**Given data**:
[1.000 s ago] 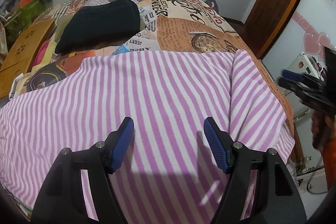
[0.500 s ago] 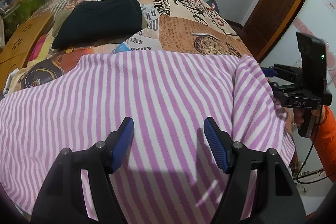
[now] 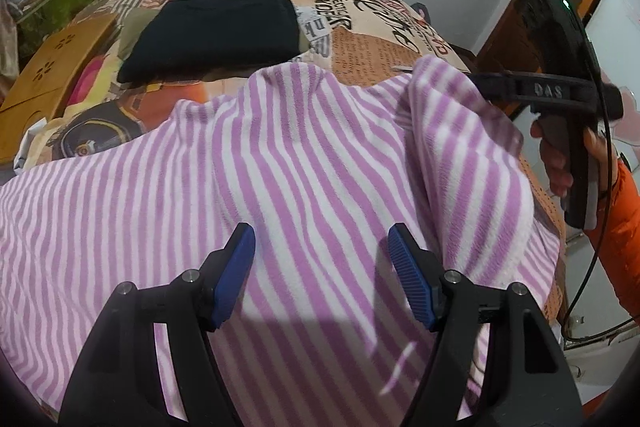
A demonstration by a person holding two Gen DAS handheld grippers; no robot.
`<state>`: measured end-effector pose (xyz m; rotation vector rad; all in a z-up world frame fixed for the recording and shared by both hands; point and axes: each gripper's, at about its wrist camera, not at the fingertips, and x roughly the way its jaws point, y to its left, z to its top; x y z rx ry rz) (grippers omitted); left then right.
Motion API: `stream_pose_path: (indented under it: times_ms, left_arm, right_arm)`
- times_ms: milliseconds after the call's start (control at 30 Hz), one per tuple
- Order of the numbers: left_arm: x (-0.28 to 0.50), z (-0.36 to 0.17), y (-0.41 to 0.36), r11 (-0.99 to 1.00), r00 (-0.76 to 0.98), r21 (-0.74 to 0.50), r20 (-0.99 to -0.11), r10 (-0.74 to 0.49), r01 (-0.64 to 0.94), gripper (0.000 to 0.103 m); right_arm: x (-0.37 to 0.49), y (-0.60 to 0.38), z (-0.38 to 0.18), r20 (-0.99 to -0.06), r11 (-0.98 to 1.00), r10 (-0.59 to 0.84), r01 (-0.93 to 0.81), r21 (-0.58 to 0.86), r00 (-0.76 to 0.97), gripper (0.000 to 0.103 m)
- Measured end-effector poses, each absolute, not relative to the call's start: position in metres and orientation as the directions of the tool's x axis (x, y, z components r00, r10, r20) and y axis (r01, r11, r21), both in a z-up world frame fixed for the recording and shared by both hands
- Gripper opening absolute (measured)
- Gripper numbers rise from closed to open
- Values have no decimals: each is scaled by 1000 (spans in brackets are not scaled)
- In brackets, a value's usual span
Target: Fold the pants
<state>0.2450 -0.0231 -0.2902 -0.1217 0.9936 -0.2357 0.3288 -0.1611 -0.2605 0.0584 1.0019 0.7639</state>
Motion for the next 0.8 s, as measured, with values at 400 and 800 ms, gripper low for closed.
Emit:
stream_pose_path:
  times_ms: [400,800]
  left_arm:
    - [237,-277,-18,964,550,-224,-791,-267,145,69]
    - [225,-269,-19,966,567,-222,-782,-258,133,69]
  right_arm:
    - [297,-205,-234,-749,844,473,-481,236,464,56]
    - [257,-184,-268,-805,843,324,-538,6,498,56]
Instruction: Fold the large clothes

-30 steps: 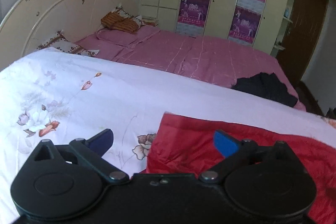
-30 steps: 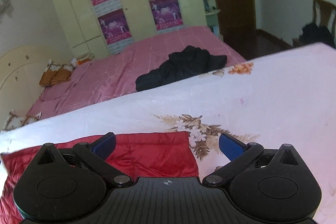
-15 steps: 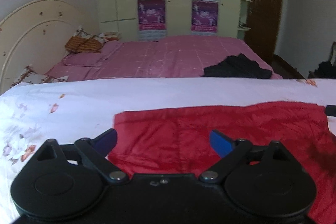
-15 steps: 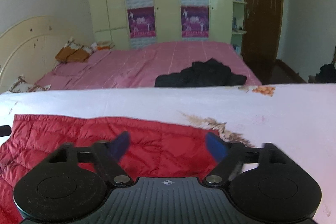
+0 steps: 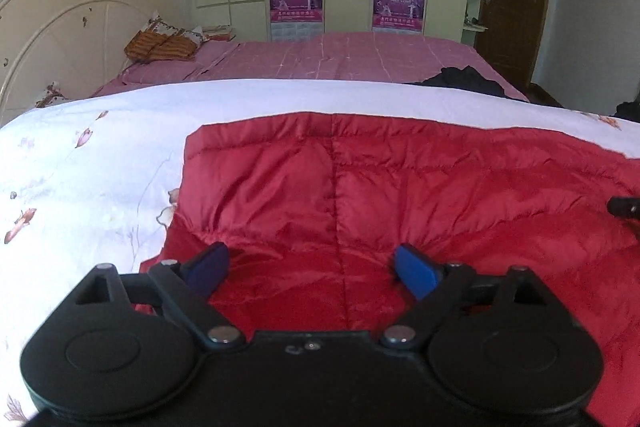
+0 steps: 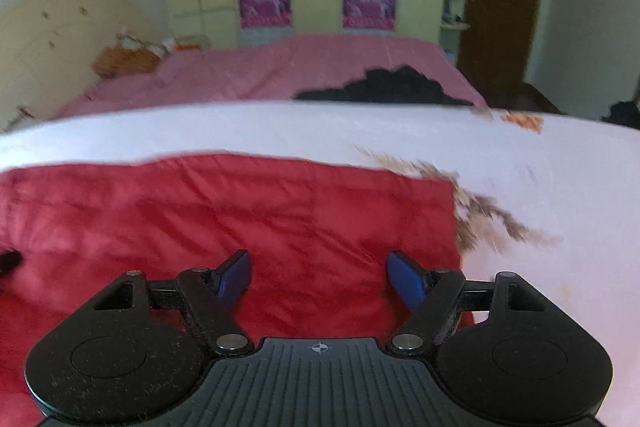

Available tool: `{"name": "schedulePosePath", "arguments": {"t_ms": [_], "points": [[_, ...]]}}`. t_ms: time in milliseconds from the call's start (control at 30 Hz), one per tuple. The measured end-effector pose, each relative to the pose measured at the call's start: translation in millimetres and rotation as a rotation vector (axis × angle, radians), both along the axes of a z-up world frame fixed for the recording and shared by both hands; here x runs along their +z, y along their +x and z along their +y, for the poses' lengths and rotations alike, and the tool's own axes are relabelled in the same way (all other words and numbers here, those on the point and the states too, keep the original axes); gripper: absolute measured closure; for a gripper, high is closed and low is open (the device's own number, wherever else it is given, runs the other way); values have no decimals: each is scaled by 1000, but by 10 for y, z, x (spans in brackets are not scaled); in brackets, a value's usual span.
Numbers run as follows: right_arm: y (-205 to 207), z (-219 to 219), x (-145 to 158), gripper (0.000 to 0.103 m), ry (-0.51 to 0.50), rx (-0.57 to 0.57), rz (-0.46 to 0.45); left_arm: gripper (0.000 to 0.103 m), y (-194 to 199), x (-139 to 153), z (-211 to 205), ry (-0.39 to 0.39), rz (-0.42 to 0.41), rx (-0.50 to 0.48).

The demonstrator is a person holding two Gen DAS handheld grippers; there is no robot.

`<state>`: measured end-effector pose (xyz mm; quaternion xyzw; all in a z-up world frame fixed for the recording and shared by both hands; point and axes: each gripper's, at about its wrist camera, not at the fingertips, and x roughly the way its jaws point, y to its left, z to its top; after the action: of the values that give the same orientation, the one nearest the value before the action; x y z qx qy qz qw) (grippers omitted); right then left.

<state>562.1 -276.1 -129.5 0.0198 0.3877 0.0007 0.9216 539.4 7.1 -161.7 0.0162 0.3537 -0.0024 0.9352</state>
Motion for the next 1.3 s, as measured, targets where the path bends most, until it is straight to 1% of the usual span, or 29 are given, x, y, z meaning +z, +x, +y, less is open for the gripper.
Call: {"name": "schedulePosePath", "arguments": {"t_ms": [100,167,200,267,300,400,467,500,600,700,833,967,1067,1100,1167,1267,1300], "points": [[-74,-126,-101,27,17,-23,6,12,-79,-27,-1,-3,-15,-4],[-89,-163,-160,27,-3,-15,-6,10,-37,-36,5,-8,-7,-8],[-50,-205,-184,24,5,-35,-1,7,18,-43,31,-17,3,-6],[5,-323,-200,24,43,-88,5,7,100,-45,94,-40,14,21],[13,-358,-207,23,53,-97,2,7,119,-57,117,-44,12,23],[64,-308,-180,23,0,-82,13,6,182,-70,143,-47,28,34],[82,-328,-121,23,17,-88,32,7,164,-10,129,-28,35,41],[52,-325,-69,23,18,-85,22,11,132,36,138,-30,29,47],[-126,-254,103,23,5,-35,-32,11,-4,174,174,-67,0,49],[-310,-168,246,23,14,2,-70,10,-195,289,142,-53,-37,8],[-542,42,331,23,21,56,-97,10,-427,343,46,-51,-30,-41],[-747,235,295,23,14,94,-90,10,-642,311,-72,-43,-19,-60],[-947,310,244,23,-12,106,-90,7,-789,245,-89,3,-29,-59],[-998,311,214,23,-22,101,-86,5,-798,206,-89,18,-23,-57],[-1069,271,138,23,-33,89,-71,6,-772,138,-77,27,1,-48],[-1032,209,-25,23,-70,72,-46,5,-728,68,-64,14,28,-36],[-996,185,-69,23,-62,70,-35,5,-711,53,-58,10,35,-32]]}}
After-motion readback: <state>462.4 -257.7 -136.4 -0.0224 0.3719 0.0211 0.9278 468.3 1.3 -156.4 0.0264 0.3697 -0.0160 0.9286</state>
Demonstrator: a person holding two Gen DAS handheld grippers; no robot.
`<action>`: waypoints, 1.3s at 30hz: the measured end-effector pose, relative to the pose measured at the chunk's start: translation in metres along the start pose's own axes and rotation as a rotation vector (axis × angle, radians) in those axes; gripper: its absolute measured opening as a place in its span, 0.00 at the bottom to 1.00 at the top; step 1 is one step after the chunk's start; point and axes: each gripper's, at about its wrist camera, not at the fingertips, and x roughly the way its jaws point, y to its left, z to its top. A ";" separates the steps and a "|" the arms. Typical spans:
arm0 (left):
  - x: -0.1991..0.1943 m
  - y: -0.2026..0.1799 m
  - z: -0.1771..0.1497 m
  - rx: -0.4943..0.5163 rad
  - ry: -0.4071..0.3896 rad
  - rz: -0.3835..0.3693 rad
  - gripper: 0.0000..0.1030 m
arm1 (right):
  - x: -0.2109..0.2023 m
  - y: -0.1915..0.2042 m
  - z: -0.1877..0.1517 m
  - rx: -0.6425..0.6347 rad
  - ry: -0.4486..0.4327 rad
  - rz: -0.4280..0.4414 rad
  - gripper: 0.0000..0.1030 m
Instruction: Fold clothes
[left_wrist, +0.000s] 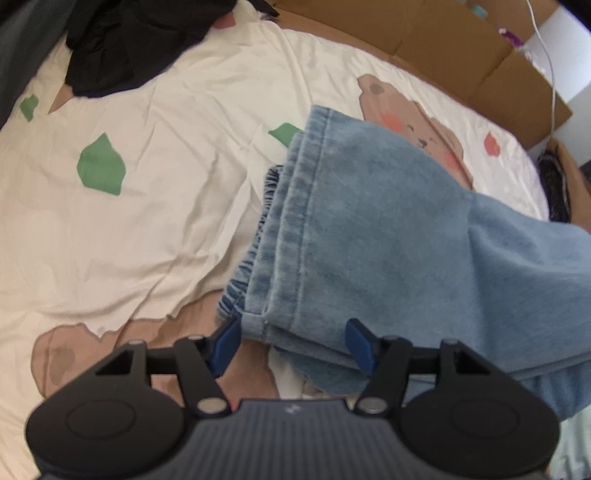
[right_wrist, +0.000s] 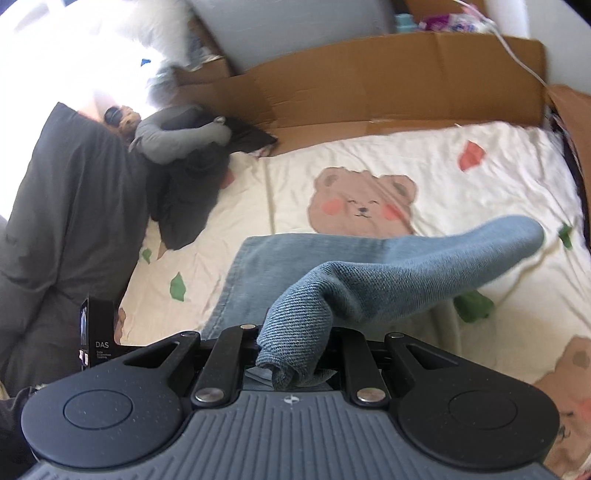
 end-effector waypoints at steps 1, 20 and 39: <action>-0.001 0.003 -0.001 -0.008 -0.003 -0.008 0.63 | 0.003 0.006 0.001 -0.015 0.001 -0.002 0.14; -0.049 0.069 0.021 -0.128 -0.120 -0.104 0.63 | 0.135 0.123 -0.016 -0.304 0.152 -0.117 0.15; -0.073 0.093 0.064 -0.148 -0.187 -0.087 0.63 | 0.211 0.169 -0.079 -0.482 0.285 -0.007 0.77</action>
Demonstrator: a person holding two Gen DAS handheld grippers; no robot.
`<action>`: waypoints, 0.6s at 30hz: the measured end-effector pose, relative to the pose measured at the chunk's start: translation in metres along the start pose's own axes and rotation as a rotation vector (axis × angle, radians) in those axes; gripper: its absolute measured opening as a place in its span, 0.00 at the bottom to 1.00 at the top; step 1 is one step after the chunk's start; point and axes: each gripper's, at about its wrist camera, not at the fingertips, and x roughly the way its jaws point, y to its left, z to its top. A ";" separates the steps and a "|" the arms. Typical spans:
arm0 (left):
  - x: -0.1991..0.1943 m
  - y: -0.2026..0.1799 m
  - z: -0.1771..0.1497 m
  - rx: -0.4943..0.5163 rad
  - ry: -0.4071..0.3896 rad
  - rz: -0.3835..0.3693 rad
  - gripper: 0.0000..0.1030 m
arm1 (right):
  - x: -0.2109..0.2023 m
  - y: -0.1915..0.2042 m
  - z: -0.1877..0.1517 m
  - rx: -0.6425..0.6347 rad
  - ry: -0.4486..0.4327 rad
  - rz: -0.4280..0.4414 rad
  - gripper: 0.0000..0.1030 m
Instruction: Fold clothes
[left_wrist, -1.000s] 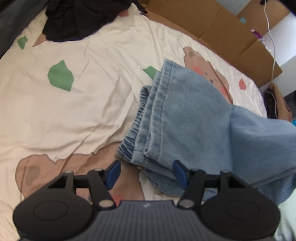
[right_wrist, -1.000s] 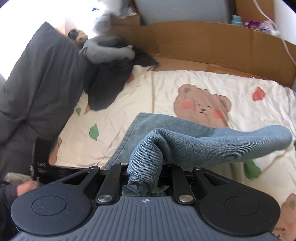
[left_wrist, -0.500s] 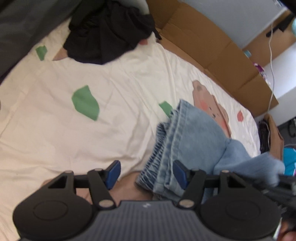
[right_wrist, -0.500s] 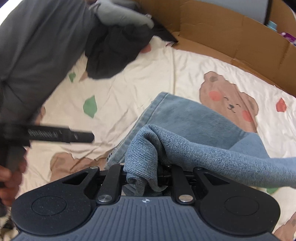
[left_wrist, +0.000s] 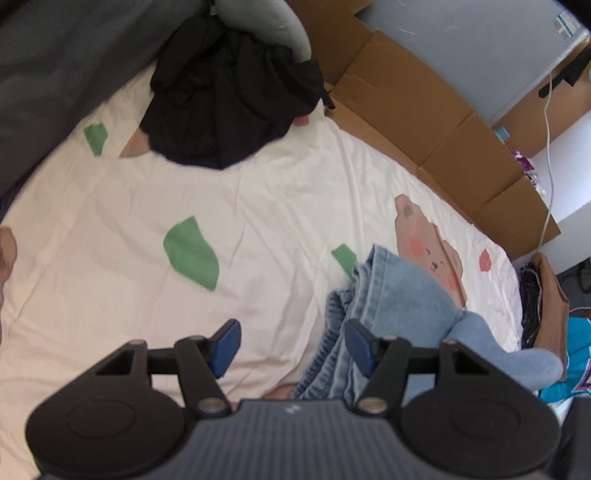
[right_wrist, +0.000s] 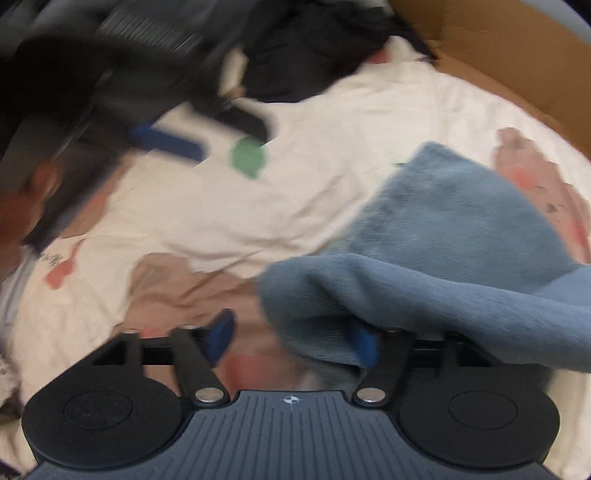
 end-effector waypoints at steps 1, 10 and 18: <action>-0.001 -0.003 0.003 0.011 -0.002 0.002 0.63 | 0.000 0.002 -0.002 -0.014 -0.010 -0.003 0.77; -0.006 -0.075 0.037 0.197 0.040 -0.094 0.63 | -0.005 -0.002 -0.015 -0.035 -0.080 0.022 0.78; 0.020 -0.191 0.052 0.535 0.238 -0.210 0.64 | 0.000 -0.001 -0.018 -0.032 -0.092 0.026 0.84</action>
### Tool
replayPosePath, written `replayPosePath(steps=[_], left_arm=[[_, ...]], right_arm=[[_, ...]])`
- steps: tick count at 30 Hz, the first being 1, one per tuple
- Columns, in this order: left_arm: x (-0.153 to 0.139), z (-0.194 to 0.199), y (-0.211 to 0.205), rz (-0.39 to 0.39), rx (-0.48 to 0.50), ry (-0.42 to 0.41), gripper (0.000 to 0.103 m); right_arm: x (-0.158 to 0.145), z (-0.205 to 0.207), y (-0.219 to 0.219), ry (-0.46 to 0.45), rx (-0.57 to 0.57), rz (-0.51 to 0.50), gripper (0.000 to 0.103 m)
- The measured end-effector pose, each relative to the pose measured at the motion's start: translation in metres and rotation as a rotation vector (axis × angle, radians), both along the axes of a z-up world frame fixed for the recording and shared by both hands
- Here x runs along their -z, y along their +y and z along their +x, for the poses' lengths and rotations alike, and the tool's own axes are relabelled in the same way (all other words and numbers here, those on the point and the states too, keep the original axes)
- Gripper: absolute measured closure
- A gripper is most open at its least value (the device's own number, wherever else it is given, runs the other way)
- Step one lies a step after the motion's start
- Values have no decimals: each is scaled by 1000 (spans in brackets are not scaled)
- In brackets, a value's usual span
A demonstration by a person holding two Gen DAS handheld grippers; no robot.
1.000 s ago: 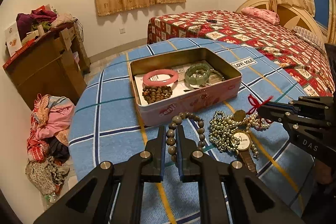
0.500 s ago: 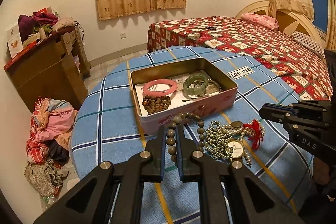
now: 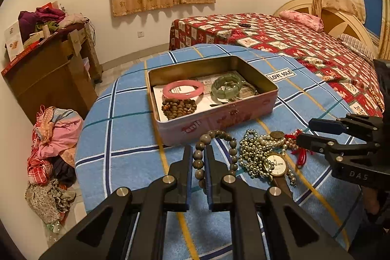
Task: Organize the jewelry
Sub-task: 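Carry the grey bead bracelet and red-ribboned chain over the pink tin with both grippers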
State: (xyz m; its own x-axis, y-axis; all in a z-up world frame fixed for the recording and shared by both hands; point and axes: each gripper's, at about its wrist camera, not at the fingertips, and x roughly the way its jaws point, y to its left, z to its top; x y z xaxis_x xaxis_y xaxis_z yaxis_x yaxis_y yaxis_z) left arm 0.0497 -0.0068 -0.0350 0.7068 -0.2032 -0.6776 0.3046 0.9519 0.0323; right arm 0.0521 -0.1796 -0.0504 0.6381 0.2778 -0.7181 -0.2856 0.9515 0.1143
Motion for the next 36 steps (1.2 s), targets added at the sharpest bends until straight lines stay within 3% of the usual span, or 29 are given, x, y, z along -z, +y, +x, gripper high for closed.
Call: replayPosePath(steps=[7, 9, 10, 14, 24, 36], left_arm=[[7, 0, -4, -7, 20, 22, 94], [7, -1, -4, -11, 20, 23, 94], [7, -1, -3, -12, 18, 22, 94], [0, -2, 0, -22, 14, 8, 94], [-32, 2, -1, -38, 34, -58, 94], [-60, 53, -7, 0, 29, -127, 94]], right_arm=[[14, 9, 3, 48, 8, -34, 57], [17, 10, 4, 57, 14, -44, 70], [18, 10, 4, 61, 9, -39, 94], [13, 4, -3, 48, 14, -7, 95], [-36, 8, -12, -52, 22, 54, 95], [-67, 50, -1, -133, -20, 43, 95]])
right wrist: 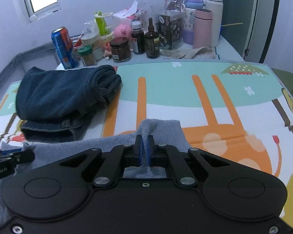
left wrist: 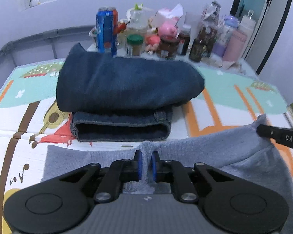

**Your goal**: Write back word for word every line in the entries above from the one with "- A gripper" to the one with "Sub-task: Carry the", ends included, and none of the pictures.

**Response below**:
- A gripper is most open at its least value (the device's own number, wherever else it is given, runs the other way)
- Step one lies a step after the motion's start
- Values have no decimals: each is scaled by 1000 (spans in brackets are not scaled)
- In brackets, a value's usual span
A demonstration by a person holding two Gen DAS handheld grippers; no robot.
1.000 s ago: 
0.500 s ago: 
now: 
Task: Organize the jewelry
Sub-task: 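Carry the grey bead bracelet and red-ribboned chain over the pink tin with both grippers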

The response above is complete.